- _DATA FOR PROCESSING_
Start of Block

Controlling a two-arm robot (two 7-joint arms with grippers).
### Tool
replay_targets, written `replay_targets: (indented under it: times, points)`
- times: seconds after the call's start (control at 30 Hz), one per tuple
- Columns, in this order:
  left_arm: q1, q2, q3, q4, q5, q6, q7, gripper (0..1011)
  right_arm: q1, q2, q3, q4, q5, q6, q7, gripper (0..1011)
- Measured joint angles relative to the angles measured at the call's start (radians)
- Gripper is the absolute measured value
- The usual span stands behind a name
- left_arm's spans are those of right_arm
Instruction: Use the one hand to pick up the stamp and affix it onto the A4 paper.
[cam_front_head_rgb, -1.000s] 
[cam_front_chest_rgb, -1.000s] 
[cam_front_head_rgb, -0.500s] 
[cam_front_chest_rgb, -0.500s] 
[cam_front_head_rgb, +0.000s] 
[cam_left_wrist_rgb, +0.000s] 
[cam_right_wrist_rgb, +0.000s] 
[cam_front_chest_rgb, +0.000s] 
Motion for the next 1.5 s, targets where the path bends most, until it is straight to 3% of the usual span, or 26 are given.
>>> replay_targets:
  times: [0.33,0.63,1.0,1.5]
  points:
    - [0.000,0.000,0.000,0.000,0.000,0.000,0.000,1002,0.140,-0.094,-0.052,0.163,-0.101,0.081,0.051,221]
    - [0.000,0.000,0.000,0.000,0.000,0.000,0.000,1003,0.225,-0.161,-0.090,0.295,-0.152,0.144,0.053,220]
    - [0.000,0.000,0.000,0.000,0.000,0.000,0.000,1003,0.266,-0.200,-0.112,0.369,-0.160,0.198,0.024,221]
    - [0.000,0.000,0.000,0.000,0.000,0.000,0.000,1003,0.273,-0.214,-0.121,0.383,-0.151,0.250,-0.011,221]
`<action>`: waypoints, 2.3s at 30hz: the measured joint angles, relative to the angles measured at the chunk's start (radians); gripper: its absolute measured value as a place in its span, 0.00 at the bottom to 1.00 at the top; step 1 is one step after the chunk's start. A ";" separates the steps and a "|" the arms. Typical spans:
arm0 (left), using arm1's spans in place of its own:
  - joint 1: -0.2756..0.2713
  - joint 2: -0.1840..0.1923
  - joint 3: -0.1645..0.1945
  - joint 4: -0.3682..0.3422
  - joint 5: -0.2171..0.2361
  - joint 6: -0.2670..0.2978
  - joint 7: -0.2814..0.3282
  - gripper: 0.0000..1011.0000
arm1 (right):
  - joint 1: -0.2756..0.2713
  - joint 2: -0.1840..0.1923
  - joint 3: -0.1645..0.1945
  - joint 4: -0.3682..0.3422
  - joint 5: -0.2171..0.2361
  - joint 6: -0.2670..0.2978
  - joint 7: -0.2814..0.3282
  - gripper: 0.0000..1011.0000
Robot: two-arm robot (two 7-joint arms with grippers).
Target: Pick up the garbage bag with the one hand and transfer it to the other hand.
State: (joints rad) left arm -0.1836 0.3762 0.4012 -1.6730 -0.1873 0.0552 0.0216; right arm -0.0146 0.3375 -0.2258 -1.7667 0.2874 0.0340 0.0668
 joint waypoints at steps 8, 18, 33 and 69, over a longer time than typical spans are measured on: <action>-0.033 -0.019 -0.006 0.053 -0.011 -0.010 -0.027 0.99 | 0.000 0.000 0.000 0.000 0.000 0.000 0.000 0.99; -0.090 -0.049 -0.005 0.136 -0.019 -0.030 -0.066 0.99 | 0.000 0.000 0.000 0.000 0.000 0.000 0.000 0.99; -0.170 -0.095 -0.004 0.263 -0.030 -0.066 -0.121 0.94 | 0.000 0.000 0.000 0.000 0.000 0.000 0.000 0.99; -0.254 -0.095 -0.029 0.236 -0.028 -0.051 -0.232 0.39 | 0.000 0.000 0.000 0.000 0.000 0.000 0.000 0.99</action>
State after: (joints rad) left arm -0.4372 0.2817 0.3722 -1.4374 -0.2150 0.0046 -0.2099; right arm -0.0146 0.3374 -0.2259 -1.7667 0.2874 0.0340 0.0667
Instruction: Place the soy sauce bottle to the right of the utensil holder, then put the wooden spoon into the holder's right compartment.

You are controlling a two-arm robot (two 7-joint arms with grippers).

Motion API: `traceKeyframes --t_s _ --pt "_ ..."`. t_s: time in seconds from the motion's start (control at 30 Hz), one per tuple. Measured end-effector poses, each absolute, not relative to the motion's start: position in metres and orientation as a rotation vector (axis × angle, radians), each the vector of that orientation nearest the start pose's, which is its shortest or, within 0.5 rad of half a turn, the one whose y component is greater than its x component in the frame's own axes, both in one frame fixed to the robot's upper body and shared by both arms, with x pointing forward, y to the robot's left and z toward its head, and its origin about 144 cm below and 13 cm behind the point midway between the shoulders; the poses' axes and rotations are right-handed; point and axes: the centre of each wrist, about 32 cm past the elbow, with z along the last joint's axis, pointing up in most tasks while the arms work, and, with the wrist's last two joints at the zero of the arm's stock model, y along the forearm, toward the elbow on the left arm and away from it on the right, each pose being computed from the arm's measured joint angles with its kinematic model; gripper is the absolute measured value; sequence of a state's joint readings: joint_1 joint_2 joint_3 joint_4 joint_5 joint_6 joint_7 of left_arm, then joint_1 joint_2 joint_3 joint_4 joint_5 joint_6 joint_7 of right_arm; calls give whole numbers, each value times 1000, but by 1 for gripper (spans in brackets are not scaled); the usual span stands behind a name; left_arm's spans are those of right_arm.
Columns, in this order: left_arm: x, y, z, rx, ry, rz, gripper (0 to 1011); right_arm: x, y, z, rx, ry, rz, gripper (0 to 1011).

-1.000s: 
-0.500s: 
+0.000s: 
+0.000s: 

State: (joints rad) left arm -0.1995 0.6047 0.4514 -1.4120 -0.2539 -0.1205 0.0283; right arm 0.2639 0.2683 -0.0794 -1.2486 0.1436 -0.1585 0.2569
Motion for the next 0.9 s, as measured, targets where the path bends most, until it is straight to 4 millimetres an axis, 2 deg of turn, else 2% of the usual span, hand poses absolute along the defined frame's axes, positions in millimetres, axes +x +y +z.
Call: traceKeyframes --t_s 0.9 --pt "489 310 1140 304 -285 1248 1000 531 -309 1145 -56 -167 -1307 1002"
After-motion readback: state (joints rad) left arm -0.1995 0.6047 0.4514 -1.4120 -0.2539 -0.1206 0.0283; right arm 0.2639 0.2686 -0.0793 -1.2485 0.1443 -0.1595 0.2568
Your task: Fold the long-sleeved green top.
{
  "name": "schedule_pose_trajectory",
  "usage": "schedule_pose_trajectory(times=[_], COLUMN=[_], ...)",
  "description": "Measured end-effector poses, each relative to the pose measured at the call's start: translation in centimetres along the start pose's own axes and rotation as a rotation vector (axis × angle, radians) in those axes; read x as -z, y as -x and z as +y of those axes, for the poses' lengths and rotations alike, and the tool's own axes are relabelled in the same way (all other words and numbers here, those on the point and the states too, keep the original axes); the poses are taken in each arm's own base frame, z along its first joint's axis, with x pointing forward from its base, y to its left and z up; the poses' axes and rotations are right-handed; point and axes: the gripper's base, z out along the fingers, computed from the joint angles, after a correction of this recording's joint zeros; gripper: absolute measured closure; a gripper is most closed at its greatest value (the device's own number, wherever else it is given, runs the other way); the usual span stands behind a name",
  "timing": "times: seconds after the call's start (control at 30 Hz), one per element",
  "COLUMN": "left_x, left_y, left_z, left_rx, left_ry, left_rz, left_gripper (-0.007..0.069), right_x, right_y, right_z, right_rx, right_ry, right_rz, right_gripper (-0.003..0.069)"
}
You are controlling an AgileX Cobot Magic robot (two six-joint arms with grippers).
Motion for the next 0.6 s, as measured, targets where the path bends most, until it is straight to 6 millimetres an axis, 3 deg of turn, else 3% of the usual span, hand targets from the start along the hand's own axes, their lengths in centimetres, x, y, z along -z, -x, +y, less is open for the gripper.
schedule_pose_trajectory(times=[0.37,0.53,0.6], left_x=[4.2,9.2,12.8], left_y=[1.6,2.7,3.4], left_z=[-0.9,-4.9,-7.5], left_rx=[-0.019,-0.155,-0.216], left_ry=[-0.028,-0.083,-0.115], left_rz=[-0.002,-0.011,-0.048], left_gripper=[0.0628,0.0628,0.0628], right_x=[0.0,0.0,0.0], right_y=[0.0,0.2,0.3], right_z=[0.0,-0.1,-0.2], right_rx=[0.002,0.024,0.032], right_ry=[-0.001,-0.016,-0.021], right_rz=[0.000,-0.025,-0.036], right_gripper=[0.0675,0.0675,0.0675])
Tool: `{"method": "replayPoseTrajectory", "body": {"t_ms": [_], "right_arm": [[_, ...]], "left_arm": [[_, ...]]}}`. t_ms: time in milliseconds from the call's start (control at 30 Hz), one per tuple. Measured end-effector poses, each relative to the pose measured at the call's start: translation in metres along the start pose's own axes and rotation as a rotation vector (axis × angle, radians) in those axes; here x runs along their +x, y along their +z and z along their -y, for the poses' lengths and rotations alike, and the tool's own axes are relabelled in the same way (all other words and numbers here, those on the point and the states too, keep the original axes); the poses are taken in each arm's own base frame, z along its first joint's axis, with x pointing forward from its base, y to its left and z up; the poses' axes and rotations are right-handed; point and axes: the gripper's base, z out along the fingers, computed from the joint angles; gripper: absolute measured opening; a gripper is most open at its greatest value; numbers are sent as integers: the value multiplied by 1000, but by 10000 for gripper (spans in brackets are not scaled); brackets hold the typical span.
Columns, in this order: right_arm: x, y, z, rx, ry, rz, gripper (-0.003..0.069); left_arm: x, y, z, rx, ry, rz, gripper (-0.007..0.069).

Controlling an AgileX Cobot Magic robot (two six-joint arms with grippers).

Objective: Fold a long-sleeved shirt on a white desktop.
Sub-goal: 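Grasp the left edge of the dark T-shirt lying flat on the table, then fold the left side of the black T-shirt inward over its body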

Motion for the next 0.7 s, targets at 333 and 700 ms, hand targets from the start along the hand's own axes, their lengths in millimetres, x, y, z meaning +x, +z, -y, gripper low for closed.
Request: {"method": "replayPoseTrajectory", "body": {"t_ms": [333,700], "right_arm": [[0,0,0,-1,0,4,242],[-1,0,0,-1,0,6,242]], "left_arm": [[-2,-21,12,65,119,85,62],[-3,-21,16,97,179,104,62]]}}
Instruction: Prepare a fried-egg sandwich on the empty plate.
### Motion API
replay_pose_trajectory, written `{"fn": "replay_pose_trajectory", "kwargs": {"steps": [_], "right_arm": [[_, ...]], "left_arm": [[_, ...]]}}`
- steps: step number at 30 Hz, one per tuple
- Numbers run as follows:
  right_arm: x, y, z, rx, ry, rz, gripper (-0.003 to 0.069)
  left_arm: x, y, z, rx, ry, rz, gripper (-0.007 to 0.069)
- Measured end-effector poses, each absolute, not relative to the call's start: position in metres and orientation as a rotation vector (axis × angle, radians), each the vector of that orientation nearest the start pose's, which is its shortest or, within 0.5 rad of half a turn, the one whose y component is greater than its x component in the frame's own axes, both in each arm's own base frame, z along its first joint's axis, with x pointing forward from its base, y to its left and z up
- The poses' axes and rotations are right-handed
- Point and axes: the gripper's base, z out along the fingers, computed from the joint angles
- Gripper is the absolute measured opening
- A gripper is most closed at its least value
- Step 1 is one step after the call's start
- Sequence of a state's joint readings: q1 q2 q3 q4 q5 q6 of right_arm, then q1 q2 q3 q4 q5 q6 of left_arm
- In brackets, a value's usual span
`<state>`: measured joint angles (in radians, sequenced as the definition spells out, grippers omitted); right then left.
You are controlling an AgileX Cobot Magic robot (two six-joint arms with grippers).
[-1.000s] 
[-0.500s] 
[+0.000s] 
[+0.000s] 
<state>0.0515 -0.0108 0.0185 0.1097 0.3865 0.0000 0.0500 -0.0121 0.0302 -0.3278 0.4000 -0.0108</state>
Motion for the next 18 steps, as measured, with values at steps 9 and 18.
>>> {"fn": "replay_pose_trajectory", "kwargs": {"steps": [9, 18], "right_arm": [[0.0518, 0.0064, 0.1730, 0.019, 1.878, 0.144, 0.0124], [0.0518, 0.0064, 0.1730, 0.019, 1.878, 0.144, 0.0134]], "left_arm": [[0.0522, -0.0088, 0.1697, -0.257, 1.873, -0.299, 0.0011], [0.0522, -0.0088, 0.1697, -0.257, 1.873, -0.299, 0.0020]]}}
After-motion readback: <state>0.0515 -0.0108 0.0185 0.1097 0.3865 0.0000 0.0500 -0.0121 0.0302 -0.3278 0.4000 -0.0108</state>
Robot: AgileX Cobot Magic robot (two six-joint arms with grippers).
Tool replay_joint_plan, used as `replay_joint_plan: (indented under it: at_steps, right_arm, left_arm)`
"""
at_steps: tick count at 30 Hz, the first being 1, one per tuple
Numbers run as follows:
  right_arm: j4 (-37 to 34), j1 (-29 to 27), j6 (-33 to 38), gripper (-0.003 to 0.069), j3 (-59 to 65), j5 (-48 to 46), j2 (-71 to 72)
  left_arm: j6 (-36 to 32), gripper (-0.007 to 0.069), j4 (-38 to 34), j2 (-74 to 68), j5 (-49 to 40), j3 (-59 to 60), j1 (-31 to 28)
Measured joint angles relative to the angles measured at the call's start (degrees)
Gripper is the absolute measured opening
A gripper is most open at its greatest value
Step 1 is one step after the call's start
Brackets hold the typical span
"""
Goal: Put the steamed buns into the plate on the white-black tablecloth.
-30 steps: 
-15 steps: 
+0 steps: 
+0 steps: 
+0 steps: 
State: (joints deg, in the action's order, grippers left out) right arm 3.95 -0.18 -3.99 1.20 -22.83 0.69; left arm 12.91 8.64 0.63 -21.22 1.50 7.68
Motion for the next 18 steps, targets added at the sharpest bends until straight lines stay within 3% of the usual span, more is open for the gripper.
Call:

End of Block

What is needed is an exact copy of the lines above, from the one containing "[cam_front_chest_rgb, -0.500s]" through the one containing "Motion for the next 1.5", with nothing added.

- _ANSWER TO THIS EXERCISE_
[cam_front_chest_rgb, -0.500s] 
[cam_front_head_rgb, +0.000s] 
[cam_left_wrist_rgb, +0.000s] 
[cam_right_wrist_rgb, +0.000s] 
[cam_front_chest_rgb, +0.000s] 
Motion for the next 1.5 s, targets where the path bends most, until it is straight to 3% of the usual span, or 26 are given.

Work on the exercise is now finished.